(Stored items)
*** Begin section ***
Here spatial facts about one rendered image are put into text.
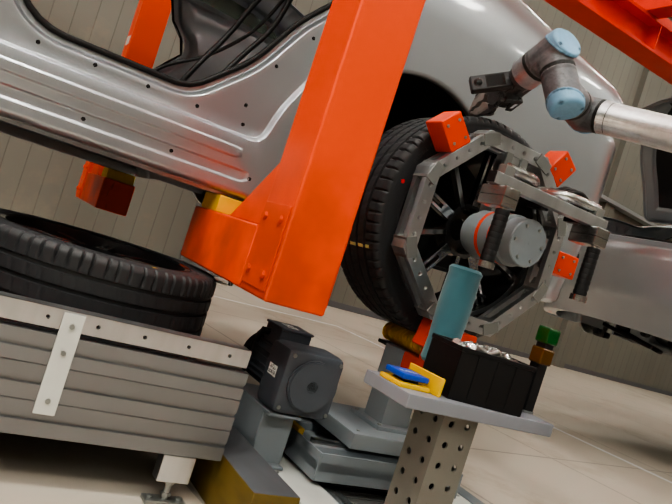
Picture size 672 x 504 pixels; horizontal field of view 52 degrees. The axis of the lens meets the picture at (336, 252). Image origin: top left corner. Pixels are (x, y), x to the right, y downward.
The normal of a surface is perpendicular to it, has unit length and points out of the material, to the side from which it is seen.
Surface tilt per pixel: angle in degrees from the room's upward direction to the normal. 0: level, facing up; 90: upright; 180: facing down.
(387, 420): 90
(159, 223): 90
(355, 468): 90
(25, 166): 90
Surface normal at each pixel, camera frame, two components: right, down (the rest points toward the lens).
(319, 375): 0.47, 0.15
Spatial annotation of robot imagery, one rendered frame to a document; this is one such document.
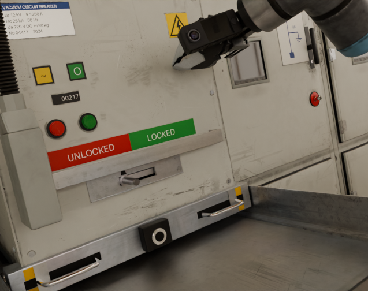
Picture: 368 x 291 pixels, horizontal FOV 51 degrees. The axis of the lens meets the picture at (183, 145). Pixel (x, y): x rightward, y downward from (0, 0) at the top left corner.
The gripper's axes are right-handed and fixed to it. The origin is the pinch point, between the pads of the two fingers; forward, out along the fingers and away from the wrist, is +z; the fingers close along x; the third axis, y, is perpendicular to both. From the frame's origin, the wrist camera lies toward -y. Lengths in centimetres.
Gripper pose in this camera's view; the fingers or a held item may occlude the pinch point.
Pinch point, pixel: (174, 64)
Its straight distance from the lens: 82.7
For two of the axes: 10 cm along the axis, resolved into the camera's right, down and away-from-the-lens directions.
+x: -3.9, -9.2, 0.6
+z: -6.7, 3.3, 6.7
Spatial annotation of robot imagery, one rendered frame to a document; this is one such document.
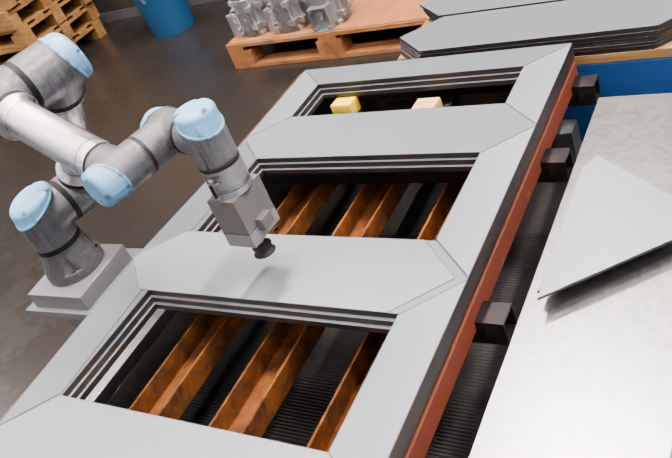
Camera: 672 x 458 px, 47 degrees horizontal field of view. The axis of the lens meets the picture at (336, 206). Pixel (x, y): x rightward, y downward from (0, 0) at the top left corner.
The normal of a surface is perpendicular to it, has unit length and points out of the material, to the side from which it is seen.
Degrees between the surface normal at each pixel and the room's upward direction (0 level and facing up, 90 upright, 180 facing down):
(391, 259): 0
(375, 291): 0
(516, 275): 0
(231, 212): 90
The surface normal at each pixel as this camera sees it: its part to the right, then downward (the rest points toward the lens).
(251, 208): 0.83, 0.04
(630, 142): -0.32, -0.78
*** End section ***
Repeat the data exactly as written, but without the pictures.

RESPONSE:
Here spatial facts about one rendered image are put into text.
Picture size 672 x 504 pixels; horizontal field of view 52 degrees. The axis of the lens meets the picture at (336, 252). Image origin: top left corner. Pixels are (x, y), x to the right, y downward.
The normal of a surface is perpendicular to it, has unit length and points out of the material, to the side from which it is seen.
Surface tilt per pixel: angle in degrees from the room's upward direction to the normal. 0: level, facing up; 90: upright; 180: facing down.
(387, 420): 90
(159, 223): 90
(355, 468): 90
(25, 166): 90
Surface normal at each pixel, camera frame, two components: right, down (the rest points toward the lens).
(319, 375): 0.47, 0.15
Spatial annotation of robot imagery, one rendered frame to a document; this is one such document.
Picture: 368 x 291 pixels, horizontal FOV 51 degrees. The axis of the lens meets the picture at (183, 145). Pixel (x, y): x rightward, y downward from (0, 0) at the top left corner.
The gripper's axes are right-handed and fixed to it. The origin is the pinch point, between the pads of the two fingers; forward, out along the fingers and away from the wrist, is +z; the fingers close along x; the third axis, y, is perpendicular to both. From the frame's origin, the wrist camera lies toward -y. Lengths in centimetres.
Gripper pose in this camera's view; the fingers or a held item may occlude the pinch point.
Pinch point, pixel: (174, 64)
Its straight distance from the lens: 82.7
For two of the axes: 10 cm along the axis, resolved into the camera's right, down and away-from-the-lens directions.
+x: -3.9, -9.2, 0.6
+z: -6.7, 3.3, 6.7
Spatial annotation of robot imagery, one rendered frame to a document; this is one such document.
Camera: 672 x 458 px, 47 degrees horizontal field of view. The axis of the lens meets the picture at (336, 206). Pixel (x, y): x rightward, y downward from (0, 0) at the top left corner.
The normal of a surface is perpendicular to it, has unit length and points out of the material, to the side from which it is seen.
Degrees between the surface normal at each pixel and the room's upward direction (0 level and facing up, 90 upright, 180 facing down):
(391, 259): 0
(375, 291): 0
(516, 275): 0
(231, 212): 90
The surface normal at each pixel as this camera sees it: its part to the right, then downward (the rest points toward the lens).
(251, 208): 0.83, 0.04
(630, 142): -0.32, -0.78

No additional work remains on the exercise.